How to Handle Large Data — CAR Sharding

One of the most practical skills in this filecoin web3.storage tutorial advanced guide is knowing how to deal with large datasets. Storacha has a maximum upload size of approximately 4 GB per individual CAR shard.[5] For datasets bigger than that, you need to split your data into multiple smaller CARs, upload each one separately, and then tie them together under a single root CID when registering the upload.

Why Files Need to Be Split

The reason for sharding goes beyond just file size limits. When you split a large CAR into smaller pieces, each piece becomes an independently verifiable unit. If one shard fails to upload, you retry just that shard — not the entire multi-gigabyte dataset. This is a huge advantage for unstable or slow network connections. The @web3-storage/upload-client library supports streaming DAG generation, which means you can send CAR shards to Storacha as the DAG is being built, rather than waiting for the entire encoding to finish first.[4] For very large archives, this can cut upload times significantly.

Uploading Shards and Registering One Root CID

The process for multi-shard uploads follows the same three steps as a single-file upload, but you loop over each shard and collect all the CAR digests before making a single call to Upload.add. Here is the pattern:

const carDigests = []

for (const shard of carShards) {
  const digest = await Blob.add(conf, shard)
  carDigests.push(Link.create(CAR.code, digest))
}

// One registration call covers all shards
await Upload.add(conf, rootCid, carDigests)

The key rule is that all shards must share the same root CID — this is what lets Storacha reassemble the full DAG accurately when someone retrieves your data. If you use a command-line tool to pre-split CARs, make sure you use the treewalk strategy so that the root CID is preserved across shards.

Advanced Authorization with UCAN — No More Shared API Keys

Traditional web services use API keys for authorization. You generate a token, store it in your app, and include it in every request. The problem is that the token grants access to everything in your account — there is no easy way to give a single user or service just the permissions they need, and no more. UCAN solves this problem in a fundamentally different way.

Spaces, Agents, and Delegations

UCAN (User Controlled Authorization Networks) lets you share storage access without sharing your private key. In the w3up model, your data lives in a Space — a namespace identified by a DID (Decentralized Identifier). Your local Agent holds the private signing key for that Space. When you want to give another device, user, or service the ability to upload to your Space, you issue a UCAN delegation — a signed token that grants specific capabilities (like space/blob/add or upload/add) to a specific audience DID, with an optional expiration time.[6]

Because delegations are cryptographically signed, the Storacha service can verify them without needing to call back to any central authority. And because they expire, a compromised delegation token automatically becomes worthless after the set time window — unlike a leaked API key, which stays valid until someone manually revokes it.

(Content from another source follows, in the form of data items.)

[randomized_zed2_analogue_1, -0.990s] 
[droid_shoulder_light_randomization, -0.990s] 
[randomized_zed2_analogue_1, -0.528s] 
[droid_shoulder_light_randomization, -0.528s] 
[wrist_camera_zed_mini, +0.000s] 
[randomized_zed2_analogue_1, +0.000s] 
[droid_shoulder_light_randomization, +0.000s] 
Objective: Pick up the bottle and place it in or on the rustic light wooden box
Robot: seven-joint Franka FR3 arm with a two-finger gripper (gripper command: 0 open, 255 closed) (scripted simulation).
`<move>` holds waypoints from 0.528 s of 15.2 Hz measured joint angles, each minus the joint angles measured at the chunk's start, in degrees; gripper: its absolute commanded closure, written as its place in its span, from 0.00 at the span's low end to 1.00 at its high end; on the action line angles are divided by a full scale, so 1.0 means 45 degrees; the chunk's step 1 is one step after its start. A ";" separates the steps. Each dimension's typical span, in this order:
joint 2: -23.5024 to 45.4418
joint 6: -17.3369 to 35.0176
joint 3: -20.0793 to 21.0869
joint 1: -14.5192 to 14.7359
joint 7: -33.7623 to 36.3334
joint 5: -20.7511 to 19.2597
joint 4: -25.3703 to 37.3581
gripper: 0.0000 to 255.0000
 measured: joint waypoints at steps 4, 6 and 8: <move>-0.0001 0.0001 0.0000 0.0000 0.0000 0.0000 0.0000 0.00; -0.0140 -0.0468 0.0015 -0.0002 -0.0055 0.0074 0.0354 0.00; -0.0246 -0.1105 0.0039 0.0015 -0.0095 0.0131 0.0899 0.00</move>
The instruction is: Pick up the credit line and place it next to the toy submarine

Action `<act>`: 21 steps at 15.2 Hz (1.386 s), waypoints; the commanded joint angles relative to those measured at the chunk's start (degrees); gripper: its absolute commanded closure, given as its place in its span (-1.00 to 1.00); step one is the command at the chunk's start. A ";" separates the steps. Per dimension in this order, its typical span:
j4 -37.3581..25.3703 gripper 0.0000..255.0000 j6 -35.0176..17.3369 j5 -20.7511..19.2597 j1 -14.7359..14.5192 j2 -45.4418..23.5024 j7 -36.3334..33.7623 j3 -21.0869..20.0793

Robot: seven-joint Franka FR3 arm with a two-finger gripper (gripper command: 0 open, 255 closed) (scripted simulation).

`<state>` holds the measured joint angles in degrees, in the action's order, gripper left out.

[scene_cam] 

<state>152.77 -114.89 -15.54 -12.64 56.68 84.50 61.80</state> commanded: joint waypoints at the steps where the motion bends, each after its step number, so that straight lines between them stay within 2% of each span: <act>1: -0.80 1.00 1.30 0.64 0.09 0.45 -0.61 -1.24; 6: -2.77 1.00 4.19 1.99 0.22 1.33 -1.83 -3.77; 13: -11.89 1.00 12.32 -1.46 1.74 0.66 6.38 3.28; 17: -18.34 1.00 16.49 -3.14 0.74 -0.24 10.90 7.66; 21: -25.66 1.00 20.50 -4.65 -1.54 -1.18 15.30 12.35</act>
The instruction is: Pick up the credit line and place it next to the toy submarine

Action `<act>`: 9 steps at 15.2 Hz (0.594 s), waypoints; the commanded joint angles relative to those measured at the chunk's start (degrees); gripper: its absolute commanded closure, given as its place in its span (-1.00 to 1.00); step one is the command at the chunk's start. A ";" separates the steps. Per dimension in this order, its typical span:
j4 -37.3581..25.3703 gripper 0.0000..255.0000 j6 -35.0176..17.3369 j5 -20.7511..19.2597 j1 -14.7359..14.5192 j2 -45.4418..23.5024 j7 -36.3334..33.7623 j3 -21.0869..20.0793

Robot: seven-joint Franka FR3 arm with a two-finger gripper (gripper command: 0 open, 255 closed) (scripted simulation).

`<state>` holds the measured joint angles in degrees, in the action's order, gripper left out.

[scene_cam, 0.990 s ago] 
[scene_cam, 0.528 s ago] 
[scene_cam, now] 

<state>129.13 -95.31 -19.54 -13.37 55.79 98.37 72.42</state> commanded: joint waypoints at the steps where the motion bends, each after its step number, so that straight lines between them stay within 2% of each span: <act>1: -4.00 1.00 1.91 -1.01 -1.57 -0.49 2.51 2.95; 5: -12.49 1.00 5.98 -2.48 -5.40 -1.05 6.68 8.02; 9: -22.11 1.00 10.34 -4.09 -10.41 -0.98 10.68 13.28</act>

Delegating Storage Rights in a Multi-Tenant App

Here is a practical example. Suppose you are building a dApp where users upload profile images. You own one Space. You want each user to be able to upload directly from their browser, without you proxying the data through your own server. With UCAN delegation, you can do this cleanly. Your backend creates a short-lived delegation that grants the user’s session DID just the abilities it needs — space/blob/addspace/index/addfilecoin/offer, and upload/add — expiring in 24 hours. The user’s browser receives this delegation and uses it to upload directly to Storacha.[7] Your server never touches the upload bytes. You keep one Space. Billing stays centralized. It is a clean separation that was difficult to achieve with the old API-key model.

const abilities = ['space/blob/add', 'space/index/add', 'filecoin/offer', 'upload/add']
const expiration = Math.floor(Date.now() / 1000) + (60 * 60 * 24) // 24 hours
const delegation  = await client.createDelegation(audienceDID, abilities, { expiration })

How Filecoin Proves Your Files Are Actually Stored

One of the most common questions developers have after uploading to Storacha is: how do I know Filecoin is actually holding my data? This is where Filecoin’s cryptographic proof system does something no traditional cloud provider can match.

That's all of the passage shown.